Intersal, Inc. v. Wilson, 2024 NCBC Order 28 (N.C. Super. Ct. Mar. 15, 2024) (Earp, J.)

Key Terms: pirate ship; attorney-client privilege; protective order; Public Records Act; Electronics Surveillance Act

As summarized here, this case arises from a series of agreements entered into between Plaintiff and Defendants relating to the rights over two sunken ships located off the North Carolina coast. Originally calendared for trial on February 19, 2024, the trial was postponed following the discovery of previously undisclosed images and recordings from a meeting in 2014.

On February 3, 2014, representatives and counsel for Plaintiff, Defendants, and Nautilus Productions, LLC met to discuss issues arising from a 2013 settlement agreement between the parties.

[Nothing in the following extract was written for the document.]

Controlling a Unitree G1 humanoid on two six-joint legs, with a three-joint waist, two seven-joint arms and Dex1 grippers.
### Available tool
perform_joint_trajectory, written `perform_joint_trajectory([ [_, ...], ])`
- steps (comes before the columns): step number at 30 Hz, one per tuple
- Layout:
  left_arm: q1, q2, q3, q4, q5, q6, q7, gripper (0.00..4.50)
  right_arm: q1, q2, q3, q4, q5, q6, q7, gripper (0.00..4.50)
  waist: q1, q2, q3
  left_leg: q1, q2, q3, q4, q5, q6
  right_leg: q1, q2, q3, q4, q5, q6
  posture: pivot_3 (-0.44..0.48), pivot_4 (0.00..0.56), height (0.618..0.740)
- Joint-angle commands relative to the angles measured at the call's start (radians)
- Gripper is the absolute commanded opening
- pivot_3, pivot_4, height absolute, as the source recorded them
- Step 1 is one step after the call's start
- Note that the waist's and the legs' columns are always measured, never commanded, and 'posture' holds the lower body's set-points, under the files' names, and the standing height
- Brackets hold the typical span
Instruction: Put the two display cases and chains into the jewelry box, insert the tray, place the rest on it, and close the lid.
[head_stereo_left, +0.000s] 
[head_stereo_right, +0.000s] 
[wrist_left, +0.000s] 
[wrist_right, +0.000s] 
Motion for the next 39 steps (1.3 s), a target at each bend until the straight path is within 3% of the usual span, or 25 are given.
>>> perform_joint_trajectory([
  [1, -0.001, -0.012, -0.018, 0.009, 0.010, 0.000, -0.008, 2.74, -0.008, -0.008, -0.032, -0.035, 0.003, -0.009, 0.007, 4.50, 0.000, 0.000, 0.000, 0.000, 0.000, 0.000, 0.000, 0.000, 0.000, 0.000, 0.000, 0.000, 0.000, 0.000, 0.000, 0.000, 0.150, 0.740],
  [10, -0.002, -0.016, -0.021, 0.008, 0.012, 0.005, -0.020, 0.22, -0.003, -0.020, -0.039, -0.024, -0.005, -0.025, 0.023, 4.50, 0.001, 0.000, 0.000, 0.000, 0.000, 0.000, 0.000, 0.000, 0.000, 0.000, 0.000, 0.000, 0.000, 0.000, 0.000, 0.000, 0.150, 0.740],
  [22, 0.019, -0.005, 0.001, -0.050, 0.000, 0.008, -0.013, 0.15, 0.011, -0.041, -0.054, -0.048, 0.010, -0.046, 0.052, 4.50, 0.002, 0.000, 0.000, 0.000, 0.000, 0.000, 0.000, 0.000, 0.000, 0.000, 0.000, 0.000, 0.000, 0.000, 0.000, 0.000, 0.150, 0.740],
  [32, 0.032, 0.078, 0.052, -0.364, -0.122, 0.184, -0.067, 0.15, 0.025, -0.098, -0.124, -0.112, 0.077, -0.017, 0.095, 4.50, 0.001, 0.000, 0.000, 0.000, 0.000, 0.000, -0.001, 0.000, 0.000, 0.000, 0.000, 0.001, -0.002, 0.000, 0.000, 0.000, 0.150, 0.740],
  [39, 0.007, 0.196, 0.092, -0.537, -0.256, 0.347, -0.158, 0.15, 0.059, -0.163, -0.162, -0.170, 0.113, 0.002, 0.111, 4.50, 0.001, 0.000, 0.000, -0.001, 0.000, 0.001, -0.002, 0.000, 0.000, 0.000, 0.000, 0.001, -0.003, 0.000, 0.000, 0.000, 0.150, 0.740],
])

Unbeknownst to the other parties, Nautilus’s CEO created two sound recordings of the meeting on his laptop. The recordings continued during breaks in the meeting when, at times, Defendants were left alone in the meeting room with their counsel. The recording was not disclosed to Plaintiff’s counsel until February 1, 2024, and was subsequently forwarded to Defendants’ counsel on February 7, 2024.

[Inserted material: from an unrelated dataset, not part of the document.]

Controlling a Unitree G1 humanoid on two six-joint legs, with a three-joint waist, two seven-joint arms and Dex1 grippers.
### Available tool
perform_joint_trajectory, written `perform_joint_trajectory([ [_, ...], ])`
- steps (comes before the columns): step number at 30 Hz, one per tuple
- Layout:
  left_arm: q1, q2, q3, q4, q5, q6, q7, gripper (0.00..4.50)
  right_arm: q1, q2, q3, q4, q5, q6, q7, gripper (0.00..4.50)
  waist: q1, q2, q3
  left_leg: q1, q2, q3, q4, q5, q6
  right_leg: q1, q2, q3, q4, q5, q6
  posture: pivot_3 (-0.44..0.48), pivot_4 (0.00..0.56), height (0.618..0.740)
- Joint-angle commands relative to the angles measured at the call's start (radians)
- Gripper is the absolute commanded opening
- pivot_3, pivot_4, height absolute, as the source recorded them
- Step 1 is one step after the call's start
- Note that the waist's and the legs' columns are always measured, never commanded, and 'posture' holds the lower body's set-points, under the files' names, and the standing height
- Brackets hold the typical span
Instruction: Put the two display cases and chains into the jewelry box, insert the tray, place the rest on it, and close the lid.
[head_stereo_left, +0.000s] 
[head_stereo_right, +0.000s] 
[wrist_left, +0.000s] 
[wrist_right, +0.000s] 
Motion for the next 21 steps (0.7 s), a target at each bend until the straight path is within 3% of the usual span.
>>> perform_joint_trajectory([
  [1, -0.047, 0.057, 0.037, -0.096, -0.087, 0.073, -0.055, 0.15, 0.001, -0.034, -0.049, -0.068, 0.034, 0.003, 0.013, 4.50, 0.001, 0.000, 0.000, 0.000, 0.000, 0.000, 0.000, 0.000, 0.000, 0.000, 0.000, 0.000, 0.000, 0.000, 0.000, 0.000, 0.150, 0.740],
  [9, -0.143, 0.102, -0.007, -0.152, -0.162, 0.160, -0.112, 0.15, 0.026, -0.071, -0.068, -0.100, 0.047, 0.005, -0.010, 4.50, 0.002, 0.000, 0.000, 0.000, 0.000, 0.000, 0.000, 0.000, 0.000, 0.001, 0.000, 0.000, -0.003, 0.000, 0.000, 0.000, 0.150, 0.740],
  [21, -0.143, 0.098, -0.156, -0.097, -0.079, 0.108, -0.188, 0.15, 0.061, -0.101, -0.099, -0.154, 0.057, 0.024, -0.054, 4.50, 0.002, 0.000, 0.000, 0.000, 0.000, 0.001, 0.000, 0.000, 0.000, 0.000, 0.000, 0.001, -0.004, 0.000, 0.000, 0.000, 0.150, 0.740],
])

Defendants moved for a protective order on the basis that the recordings contained communications subject to the attorney-client privilege. Plaintiff argued that the North Carolina Public Records Act required the production of attorney-client communications from a governmental agency such as the North Carolina Department of Natural and Cultural Resources. Prior to 2023, the Public Records Act required a communication to be “by an attorney at law” and to have been made within the last three years to qualify for exemption from disclosure. The Act was amended in October 2023 to remove these two conditions. As a result, the current Act exempts from public disclosure all written communications made within the scope of the attorney-client relationship, regardless of its age. Plaintiff argued that since the recording was made in 2004, the prior version of the Act applied to the recordings, and the three-year limitation had expired.

The Court concluded that the Act did not require disclosure of the recordings because the definition of “public records” did not encompass the recordings since they were not made pursuant to law. The Court also held that since Defendants did not have possession of the recordings until February 7, 2024, the current Act applied, which eliminated the three-year limitation on attorney-client privileged communications. After an in camera review of the recording transcripts, the Court determined that certain portions of the transcript were privileged and ordered such portions to be redacted by March 22, 2024. The Court declined to rule on other grounds for the exclusion of the recordings until the parties had sufficient opportunity to conduct discovery and engage in further motions practice.


Bradshaw v. Maiden, No. 52A23, 2024 N.C. LEXIS 155, 2024 WL 1222541 (Mar. 22, 2024) (per curiam)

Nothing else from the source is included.